= Task requirements =
Go line by line through the data below, counting each one that has "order", and give the final count only.

= Data provided =
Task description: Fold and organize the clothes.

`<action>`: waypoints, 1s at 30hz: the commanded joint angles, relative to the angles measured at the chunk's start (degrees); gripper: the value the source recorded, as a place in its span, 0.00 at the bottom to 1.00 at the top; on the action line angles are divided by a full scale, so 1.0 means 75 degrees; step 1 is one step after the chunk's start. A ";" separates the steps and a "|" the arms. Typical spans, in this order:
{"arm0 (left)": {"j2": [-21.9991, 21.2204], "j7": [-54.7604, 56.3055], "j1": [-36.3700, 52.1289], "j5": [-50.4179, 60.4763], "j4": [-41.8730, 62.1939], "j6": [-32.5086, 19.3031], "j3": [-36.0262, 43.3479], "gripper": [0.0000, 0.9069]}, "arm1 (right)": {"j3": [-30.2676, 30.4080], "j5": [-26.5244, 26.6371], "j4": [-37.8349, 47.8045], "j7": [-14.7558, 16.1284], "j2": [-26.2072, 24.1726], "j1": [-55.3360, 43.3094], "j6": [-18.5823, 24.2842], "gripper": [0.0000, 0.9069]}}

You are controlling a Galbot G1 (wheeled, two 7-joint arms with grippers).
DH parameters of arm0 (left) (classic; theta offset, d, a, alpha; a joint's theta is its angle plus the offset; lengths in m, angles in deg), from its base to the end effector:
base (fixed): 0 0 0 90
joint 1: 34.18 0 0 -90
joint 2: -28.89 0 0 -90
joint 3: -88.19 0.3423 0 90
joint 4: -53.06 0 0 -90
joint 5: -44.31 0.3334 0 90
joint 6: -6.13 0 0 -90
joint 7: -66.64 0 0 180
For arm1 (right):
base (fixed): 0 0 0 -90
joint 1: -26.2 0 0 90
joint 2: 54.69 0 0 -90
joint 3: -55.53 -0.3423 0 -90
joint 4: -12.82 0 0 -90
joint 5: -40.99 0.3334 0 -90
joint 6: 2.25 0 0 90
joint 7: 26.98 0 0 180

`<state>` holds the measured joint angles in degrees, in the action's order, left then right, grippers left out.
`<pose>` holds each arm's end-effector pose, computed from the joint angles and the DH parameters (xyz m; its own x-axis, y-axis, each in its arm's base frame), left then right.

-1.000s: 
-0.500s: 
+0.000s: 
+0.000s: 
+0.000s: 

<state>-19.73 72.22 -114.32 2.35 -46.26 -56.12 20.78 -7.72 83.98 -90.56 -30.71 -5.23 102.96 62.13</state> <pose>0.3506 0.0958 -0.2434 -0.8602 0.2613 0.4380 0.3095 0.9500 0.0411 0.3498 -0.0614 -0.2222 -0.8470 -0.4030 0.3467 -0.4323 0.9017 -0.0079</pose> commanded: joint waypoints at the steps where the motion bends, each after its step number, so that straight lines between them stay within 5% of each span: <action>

= Task output =
2